Я пошел было вслед за госпожой Дюпор и господином настоятелем, но мама приказала:
— Нет, оставайся!
Мы вернулись в гостиную. Она упала в кресло и закрыла лицо руками. Чтобы помолиться или чтобы скрыть свою ярость? Я думаю, она пыталась и молиться, и побороть свою ярость, но все же под конец взорвалась.
Бедная мама, одно за другим у нее вырывались слова, которых я так опасался. Она подвела итог всему, что истратила на Симона в течение десяти лет. Чем больше для них делаешь, тем больше они вас обворовывают. Ах! Как нас провели!
— Впрочем, я преувеличиваю, меня-то не провели, у меня не было никаких иллюзий. Как говорит господин настоятель, надо отдавать себя целиком и при этом знать, что взамен ничего не получишь.
— Это, может быть, верно для господина настоятеля, — сказал я, — но мы — другое дело. Утешься, ты возьмешь свое с этого скота.
Мама оторопела:
— С какого скота?
— Этот старый вьючный скот Дюбер за триста франков в год управляет твоими десятью фермами, и только он один знает границы наших владений, так что, уйди он сегодня, мы будем зависеть от милости наших соседей.
— Кто же виноват, если ты и твой брат никуда не годитесь, если вы не способны даже запомнить межи...
— Ты прекрасно знаешь, что так этому научиться нельзя, надо тут родиться и жить здесь безвыездно. Ты сама не раз видела, как Дюбер пробьется сквозь заросли, поскребет землю там, где и знака никакого нет, и вдруг среди кустов ежевики появится межевой камень. Ты без него не сможешь обойтись. Он еще может тебя шантажировать, возьмет да и потребует втрое больше, чем ты ему платишь. И то будет смехотворно мало.
— Ну, это уж слишком! У него есть жилье, отопление, освещение, он получает молоко и половину свиной туши.
— Да он и не знал бы, куда девать те деньги, которые ты ему недоплачиваешь. Вот он и работает даром.
Она простонала:
— Всегда ты на их стороне, против меня...
В это время вернулся господин настоятель. Он проводил госпожу Дюпор домой и сделал вид, что идет к себе.
— А... сам вернулся сюда. Нам необходимо поговорить.
— Во всяком случае, без этого дурачка. Хвалился, что уговорит Симона, а теперь его оправдывает и во всем обвиняет меня.
— Я ничего не обещал. Я был уверен, что знаю, о чем надо говорить с Симоном. И не ошибся, но теперь уже поздно.
— Во всяком случае, мы-то с вами сделали все, что могли.
Мама обращалась к кюре. Она требовала одобрения, похвального листа.
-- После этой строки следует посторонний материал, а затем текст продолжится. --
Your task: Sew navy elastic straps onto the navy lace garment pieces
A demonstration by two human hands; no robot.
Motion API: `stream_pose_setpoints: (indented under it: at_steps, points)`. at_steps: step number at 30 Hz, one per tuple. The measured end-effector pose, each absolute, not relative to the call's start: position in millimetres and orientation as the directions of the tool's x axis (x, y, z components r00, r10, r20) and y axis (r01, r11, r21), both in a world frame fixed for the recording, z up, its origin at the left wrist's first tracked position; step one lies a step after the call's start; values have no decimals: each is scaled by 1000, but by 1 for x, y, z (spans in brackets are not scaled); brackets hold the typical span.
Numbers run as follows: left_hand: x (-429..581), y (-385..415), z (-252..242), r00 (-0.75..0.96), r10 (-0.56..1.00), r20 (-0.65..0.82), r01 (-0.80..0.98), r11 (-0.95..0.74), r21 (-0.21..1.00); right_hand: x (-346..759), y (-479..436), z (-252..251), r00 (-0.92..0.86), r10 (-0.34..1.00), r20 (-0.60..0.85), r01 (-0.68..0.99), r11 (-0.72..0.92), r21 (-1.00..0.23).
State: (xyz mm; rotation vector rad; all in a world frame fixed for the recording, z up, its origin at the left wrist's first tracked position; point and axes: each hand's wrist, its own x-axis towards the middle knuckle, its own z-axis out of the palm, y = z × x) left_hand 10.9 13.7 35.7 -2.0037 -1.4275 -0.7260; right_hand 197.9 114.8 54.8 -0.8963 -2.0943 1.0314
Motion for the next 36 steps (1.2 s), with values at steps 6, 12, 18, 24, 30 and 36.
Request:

Он молчал; своей худобой, крепким крестьянским костяком он походил на Симона: большой иссохший остов, и это грубое, словно вылепленное из глины лицо, и глаза, как капли глазури. Он молчал, она настаивала:
— Да или нет? Разве не сделали мы все, даже невозможное?
Кюре вполголоса бросил слово на местном наречии, я даже не знаю толком, как его писать: «beleou» (конечное «ou» почти без ударения), означает оно «может быть». Это «beleou» уже в двадцати километрах от Мальтаверна не поймет ни один крестьянин.
— Мы хотели дать церкви священника.
— Вопрос поставлен неправильно, — сказал кюре. — Мы не властны распоряжаться жизнью ближнего, даже если хотим посвятить ее богу, а тем более если он зависит от нас материально. Все, что мы могли сделать — вернее, все, что я, как мне казалось, желал сделать для Симона, — это понять, какова воля божия в отношении этого мальчика, помочь ему разобраться в себе самом.